● Work request
Please count how many lines in the entries below contain "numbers" and reply with the figure alone.

Start of Records to use

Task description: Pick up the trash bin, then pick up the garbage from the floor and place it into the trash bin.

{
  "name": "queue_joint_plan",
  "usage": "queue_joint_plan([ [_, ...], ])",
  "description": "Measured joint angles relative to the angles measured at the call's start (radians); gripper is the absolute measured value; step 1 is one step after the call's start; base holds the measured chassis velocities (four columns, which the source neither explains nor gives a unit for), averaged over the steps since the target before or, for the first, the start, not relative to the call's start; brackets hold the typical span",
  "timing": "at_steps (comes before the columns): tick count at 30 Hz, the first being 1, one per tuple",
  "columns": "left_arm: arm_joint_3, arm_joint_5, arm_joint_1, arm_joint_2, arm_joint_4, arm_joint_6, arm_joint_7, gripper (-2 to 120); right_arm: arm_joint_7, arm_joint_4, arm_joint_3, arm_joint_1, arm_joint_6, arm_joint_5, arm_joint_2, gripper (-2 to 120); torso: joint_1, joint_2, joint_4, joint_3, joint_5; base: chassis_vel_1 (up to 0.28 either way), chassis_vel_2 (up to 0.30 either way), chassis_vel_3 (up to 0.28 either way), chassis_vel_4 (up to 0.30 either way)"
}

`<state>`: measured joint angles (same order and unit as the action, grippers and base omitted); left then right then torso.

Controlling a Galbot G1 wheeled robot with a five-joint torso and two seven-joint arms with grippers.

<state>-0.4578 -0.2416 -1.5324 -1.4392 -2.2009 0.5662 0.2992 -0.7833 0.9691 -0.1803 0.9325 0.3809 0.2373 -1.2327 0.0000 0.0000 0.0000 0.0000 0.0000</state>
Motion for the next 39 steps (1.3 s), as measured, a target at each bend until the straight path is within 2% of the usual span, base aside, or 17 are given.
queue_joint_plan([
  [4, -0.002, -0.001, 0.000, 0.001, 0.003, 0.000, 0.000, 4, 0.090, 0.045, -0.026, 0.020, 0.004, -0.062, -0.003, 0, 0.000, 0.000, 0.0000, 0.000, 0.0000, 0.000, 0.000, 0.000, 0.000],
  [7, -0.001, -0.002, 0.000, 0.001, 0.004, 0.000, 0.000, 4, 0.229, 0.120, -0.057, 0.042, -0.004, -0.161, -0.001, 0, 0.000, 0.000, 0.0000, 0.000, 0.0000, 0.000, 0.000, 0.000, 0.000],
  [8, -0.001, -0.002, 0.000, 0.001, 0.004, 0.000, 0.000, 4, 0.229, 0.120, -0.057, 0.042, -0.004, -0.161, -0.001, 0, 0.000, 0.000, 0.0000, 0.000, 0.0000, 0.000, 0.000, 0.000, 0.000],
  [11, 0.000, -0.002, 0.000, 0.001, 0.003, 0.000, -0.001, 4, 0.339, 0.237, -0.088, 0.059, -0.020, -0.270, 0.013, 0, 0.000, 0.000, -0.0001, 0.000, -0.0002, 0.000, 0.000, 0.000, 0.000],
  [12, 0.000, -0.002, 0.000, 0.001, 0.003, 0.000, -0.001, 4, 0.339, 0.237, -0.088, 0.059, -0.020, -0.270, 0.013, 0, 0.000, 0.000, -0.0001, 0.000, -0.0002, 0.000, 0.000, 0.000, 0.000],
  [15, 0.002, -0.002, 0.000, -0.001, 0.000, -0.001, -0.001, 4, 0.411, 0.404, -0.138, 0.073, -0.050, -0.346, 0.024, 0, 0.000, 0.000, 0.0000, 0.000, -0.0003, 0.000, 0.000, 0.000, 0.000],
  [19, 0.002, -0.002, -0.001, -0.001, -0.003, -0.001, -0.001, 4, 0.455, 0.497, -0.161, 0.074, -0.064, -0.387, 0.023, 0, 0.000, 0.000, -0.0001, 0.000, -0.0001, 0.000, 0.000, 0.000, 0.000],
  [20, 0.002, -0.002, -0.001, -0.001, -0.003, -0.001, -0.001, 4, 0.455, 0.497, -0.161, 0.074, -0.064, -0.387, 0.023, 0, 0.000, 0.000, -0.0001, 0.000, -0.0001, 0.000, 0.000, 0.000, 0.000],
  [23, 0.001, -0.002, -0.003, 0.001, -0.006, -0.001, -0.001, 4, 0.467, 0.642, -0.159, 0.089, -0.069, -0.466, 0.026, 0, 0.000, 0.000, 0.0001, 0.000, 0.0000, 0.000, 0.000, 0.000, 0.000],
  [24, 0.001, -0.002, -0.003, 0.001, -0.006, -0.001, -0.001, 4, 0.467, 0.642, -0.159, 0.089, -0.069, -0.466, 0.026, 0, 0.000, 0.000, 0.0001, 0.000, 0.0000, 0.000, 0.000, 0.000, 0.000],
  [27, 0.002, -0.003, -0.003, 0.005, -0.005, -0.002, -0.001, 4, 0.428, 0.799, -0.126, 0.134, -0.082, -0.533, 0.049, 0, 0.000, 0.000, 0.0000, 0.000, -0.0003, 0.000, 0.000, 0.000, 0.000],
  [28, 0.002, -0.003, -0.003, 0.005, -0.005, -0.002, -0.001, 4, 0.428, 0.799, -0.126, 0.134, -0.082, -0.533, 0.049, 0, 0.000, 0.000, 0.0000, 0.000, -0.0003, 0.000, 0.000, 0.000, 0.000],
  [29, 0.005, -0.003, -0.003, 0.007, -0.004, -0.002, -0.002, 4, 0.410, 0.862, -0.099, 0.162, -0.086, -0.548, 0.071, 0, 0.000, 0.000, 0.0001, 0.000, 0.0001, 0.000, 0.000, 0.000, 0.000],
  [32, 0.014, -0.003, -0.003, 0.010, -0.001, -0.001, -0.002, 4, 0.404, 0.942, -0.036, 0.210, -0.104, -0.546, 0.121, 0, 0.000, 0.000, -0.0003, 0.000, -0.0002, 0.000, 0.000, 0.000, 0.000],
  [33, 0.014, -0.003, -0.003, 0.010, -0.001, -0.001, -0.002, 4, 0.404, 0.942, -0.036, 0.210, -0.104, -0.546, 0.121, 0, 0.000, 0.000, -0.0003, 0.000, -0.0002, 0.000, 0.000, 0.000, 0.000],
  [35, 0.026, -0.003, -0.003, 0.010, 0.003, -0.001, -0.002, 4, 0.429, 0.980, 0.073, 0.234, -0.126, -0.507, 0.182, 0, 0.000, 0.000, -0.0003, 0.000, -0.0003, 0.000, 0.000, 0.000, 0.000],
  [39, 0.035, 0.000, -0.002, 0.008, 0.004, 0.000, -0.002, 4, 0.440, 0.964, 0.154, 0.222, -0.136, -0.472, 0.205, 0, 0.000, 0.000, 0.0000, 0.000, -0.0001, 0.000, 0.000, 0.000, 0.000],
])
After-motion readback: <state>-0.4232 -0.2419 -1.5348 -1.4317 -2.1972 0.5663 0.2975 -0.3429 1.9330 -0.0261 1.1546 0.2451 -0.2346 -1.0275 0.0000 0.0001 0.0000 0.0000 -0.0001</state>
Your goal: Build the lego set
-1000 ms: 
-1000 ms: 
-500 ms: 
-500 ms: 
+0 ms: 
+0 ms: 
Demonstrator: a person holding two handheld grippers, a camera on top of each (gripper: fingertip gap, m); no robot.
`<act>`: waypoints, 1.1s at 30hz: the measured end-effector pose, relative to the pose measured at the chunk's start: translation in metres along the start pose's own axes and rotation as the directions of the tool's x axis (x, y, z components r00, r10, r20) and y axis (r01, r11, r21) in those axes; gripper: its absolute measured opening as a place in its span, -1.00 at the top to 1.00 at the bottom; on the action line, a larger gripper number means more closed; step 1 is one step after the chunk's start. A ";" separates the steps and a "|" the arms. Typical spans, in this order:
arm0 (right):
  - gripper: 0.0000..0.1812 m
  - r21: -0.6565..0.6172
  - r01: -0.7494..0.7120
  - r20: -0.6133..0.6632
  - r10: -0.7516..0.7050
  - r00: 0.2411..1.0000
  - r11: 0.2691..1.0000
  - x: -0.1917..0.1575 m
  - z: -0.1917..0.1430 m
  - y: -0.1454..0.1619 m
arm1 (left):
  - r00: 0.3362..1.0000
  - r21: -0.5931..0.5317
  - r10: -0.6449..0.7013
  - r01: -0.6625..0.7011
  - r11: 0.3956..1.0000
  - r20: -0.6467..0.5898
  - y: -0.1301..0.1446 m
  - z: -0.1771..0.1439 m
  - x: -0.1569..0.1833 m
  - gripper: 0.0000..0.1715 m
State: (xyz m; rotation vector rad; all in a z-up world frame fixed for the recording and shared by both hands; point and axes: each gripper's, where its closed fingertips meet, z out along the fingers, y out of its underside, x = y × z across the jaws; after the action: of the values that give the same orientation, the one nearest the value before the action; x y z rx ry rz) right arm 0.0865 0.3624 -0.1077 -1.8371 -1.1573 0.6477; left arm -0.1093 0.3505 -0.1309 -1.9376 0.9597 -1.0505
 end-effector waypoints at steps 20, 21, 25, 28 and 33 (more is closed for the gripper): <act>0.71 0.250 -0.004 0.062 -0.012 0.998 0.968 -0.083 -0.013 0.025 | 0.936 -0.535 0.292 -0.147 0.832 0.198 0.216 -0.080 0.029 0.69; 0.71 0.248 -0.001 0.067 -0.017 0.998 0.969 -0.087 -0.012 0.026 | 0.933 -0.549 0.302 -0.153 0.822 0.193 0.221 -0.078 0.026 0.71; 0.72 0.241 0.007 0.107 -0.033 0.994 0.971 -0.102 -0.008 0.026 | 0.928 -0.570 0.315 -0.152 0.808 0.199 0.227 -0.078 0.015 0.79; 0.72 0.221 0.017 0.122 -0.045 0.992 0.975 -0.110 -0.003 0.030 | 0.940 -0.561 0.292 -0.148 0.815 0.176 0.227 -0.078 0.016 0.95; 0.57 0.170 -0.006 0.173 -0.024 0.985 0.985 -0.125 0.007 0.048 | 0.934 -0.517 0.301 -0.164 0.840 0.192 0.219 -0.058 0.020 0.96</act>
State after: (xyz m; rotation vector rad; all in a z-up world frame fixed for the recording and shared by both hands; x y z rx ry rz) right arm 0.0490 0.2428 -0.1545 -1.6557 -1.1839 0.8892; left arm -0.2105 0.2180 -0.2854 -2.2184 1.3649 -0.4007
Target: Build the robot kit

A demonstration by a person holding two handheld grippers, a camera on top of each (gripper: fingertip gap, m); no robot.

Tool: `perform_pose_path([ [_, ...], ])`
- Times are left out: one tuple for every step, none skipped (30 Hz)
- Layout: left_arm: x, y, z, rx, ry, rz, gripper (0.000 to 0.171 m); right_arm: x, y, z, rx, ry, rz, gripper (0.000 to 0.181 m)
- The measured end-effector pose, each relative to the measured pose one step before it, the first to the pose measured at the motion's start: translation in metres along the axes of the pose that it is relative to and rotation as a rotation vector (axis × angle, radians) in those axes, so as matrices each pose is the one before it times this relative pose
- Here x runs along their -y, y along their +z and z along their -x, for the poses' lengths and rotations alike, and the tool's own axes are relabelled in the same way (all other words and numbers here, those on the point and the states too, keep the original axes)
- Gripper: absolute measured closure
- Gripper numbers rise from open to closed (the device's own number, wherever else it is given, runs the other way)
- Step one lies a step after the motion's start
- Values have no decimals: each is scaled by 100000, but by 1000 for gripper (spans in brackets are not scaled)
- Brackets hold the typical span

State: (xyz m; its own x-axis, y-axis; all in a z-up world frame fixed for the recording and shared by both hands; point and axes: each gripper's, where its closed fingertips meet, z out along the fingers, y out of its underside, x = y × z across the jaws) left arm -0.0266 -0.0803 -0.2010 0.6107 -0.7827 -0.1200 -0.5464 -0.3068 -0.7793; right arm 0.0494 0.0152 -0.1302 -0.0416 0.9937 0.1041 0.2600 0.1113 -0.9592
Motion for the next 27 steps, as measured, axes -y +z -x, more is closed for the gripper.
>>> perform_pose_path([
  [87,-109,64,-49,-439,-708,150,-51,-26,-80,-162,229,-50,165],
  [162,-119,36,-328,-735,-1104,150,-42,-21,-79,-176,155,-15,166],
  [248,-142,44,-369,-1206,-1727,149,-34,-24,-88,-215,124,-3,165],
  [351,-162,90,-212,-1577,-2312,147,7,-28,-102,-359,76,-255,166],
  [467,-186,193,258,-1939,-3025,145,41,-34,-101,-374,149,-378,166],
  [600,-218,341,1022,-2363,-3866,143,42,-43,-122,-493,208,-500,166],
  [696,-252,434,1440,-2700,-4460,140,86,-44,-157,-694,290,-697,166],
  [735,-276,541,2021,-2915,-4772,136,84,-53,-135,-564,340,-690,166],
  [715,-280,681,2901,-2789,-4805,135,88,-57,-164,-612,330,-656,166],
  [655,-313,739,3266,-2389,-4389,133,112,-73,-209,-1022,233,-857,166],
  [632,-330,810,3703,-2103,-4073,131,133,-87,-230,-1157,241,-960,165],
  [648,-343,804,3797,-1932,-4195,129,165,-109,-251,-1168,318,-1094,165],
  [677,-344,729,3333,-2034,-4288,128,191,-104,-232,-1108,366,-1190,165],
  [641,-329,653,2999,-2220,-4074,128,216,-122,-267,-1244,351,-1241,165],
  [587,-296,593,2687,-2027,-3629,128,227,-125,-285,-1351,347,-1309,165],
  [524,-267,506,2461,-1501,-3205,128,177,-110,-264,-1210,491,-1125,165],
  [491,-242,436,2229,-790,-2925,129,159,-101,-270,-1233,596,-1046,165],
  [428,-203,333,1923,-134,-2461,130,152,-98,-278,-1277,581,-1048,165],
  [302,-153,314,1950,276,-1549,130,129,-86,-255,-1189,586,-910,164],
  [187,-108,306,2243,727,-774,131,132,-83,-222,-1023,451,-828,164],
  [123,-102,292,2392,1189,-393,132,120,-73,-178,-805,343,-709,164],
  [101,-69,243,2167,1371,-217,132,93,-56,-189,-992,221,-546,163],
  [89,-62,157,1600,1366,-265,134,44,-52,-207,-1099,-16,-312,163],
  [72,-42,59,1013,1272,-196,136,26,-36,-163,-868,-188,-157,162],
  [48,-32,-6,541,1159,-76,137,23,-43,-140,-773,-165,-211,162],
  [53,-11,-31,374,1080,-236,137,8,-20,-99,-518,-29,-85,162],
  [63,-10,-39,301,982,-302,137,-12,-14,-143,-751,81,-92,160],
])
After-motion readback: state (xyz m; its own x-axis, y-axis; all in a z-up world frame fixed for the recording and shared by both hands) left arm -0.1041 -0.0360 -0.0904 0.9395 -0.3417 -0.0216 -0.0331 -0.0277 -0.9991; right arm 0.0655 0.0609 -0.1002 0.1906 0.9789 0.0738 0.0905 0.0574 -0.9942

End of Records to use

● Written solution
2